Give the count of lines that hold the word "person" in this listing, with nothing added.
== RECORDS SUPPLIED
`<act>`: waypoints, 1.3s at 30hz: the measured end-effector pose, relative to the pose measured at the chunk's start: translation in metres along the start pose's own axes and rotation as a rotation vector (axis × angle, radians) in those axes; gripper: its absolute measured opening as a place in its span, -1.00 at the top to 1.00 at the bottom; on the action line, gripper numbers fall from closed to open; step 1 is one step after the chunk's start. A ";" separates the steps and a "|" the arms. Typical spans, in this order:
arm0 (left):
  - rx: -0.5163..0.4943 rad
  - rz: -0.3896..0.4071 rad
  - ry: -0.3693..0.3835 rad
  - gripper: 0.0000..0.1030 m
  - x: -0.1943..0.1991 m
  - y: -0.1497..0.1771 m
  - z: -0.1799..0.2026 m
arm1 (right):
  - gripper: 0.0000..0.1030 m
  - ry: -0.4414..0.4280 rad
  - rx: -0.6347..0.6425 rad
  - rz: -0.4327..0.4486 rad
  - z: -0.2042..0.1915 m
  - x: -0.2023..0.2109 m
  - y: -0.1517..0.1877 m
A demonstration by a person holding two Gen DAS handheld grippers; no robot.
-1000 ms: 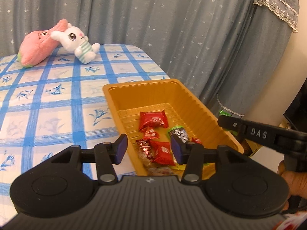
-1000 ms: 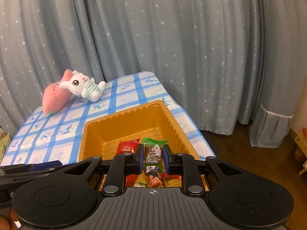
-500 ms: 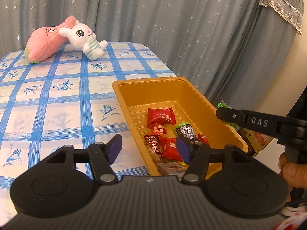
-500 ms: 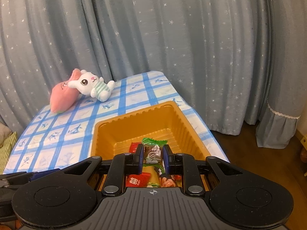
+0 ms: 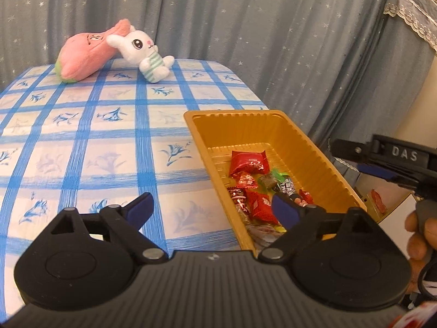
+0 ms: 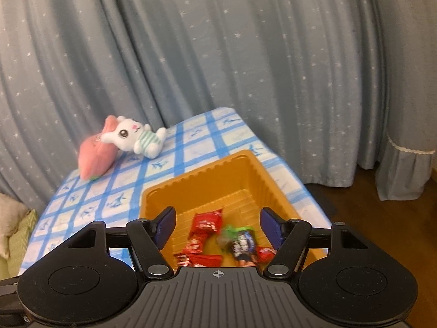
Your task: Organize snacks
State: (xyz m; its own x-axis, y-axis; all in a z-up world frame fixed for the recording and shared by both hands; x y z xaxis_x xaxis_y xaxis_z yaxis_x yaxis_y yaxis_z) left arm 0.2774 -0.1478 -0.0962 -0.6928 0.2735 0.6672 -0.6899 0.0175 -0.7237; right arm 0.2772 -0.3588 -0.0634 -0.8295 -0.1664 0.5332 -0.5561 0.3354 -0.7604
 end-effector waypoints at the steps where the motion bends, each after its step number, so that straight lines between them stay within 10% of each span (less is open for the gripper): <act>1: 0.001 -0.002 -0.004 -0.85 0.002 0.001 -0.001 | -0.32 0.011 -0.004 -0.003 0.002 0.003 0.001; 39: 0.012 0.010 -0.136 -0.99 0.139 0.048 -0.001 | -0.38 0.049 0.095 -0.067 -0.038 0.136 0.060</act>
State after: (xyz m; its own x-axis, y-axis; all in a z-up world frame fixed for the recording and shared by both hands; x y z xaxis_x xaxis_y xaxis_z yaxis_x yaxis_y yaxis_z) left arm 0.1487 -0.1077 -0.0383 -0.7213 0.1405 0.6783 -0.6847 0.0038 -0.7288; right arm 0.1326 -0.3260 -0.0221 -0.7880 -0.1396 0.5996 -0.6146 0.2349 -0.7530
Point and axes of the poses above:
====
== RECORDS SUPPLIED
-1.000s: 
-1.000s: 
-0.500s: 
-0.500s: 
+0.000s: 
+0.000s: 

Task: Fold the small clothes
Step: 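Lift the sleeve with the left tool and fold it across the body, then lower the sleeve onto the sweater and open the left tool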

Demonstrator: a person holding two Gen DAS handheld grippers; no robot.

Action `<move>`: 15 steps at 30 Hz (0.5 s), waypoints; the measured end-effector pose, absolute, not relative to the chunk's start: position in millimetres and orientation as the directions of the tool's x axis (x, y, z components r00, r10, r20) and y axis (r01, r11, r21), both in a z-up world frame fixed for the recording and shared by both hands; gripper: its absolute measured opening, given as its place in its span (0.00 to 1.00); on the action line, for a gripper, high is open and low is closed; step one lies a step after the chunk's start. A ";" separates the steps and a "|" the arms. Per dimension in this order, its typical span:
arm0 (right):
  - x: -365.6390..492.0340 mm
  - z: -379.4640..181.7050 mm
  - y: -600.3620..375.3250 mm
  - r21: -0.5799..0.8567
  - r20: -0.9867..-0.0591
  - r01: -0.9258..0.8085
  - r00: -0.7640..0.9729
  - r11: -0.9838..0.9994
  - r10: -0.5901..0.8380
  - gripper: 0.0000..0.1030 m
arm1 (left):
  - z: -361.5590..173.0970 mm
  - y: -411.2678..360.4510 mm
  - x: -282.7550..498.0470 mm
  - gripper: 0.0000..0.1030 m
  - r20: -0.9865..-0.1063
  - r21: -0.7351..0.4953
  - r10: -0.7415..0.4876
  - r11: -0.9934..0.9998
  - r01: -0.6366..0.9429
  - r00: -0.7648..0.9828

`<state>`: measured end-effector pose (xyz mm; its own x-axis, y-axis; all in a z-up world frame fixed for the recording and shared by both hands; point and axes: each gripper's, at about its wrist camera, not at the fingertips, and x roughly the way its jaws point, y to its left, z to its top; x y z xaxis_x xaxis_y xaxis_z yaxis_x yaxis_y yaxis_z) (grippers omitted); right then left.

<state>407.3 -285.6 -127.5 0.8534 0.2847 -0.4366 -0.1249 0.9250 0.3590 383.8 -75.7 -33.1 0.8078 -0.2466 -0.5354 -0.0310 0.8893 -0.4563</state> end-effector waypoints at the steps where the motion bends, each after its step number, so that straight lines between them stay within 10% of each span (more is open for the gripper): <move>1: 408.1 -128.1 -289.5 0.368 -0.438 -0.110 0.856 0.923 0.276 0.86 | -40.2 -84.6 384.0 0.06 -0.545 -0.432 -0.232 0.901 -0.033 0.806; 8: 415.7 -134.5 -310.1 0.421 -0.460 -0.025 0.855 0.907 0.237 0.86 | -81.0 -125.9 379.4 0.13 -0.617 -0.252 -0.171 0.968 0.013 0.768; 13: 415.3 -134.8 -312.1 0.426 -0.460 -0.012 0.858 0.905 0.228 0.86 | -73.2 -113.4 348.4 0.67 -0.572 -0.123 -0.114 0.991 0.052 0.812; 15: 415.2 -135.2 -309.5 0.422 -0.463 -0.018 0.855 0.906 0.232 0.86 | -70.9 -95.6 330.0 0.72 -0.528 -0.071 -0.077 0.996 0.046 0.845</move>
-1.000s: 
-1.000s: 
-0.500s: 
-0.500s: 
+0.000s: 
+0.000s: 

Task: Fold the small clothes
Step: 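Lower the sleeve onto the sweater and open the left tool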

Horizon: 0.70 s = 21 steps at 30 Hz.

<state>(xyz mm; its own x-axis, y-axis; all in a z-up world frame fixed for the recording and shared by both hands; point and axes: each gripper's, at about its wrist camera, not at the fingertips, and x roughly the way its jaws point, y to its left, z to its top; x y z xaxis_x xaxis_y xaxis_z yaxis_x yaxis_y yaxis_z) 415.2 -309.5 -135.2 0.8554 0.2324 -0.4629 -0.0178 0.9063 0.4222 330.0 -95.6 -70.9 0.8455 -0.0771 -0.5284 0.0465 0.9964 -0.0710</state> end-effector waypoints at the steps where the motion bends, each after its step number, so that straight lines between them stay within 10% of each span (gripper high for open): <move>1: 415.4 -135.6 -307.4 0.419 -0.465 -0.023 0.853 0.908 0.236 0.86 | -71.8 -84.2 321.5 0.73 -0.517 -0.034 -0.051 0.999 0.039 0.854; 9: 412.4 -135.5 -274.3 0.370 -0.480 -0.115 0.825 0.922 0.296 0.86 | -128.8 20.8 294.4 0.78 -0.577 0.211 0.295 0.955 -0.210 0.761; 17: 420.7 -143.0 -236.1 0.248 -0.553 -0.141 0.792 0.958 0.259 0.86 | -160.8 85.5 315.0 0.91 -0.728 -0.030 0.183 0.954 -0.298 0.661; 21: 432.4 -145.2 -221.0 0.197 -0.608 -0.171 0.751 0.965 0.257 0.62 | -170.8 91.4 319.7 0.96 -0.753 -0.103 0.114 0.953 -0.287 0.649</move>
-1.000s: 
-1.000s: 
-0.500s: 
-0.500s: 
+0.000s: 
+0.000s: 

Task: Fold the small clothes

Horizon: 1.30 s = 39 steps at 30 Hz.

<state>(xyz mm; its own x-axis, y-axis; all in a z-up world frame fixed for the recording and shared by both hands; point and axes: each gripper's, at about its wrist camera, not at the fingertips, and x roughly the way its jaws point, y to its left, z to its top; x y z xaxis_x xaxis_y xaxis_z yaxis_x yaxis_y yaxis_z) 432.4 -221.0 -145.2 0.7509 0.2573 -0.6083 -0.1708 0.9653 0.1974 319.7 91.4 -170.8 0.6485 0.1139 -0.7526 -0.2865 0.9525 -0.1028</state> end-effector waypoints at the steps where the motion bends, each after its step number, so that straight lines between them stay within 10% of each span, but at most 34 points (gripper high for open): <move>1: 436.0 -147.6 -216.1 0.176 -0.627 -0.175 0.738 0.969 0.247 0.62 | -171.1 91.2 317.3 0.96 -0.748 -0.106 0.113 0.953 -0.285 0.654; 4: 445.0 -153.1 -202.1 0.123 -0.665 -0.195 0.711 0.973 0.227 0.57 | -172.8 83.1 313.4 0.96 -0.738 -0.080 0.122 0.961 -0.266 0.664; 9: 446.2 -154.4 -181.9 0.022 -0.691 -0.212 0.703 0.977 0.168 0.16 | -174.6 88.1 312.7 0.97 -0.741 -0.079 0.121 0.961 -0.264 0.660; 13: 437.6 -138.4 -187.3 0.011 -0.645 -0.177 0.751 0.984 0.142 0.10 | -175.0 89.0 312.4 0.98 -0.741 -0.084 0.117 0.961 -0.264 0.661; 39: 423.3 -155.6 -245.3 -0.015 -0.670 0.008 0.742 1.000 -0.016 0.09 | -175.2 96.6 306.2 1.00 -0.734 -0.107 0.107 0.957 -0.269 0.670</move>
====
_TASK ANSWER:_ 2